> [Problem description]: Count up the lines of the data below that contain the string "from", then give only the total.

======

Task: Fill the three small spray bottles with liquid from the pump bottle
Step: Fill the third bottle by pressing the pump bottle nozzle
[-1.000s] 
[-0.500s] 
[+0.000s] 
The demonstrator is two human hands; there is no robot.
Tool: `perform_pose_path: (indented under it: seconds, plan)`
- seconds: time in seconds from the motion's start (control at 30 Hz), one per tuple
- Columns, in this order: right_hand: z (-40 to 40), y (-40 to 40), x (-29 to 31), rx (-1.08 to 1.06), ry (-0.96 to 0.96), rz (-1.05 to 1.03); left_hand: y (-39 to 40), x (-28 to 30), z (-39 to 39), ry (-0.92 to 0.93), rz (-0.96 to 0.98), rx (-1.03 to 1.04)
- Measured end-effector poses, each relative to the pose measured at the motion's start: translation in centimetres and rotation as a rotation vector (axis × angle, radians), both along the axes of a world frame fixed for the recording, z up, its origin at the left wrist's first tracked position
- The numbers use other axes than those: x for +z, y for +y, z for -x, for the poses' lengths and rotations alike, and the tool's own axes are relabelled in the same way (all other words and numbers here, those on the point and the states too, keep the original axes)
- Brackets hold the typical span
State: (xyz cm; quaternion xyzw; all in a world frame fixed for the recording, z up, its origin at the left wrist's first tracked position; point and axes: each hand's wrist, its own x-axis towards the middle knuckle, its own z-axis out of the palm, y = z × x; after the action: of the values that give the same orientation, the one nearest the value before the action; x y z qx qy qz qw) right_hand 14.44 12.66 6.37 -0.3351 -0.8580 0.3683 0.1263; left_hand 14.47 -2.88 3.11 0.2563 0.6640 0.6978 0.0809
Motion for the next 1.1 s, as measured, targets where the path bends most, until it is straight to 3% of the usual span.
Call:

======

> [Task response]: 2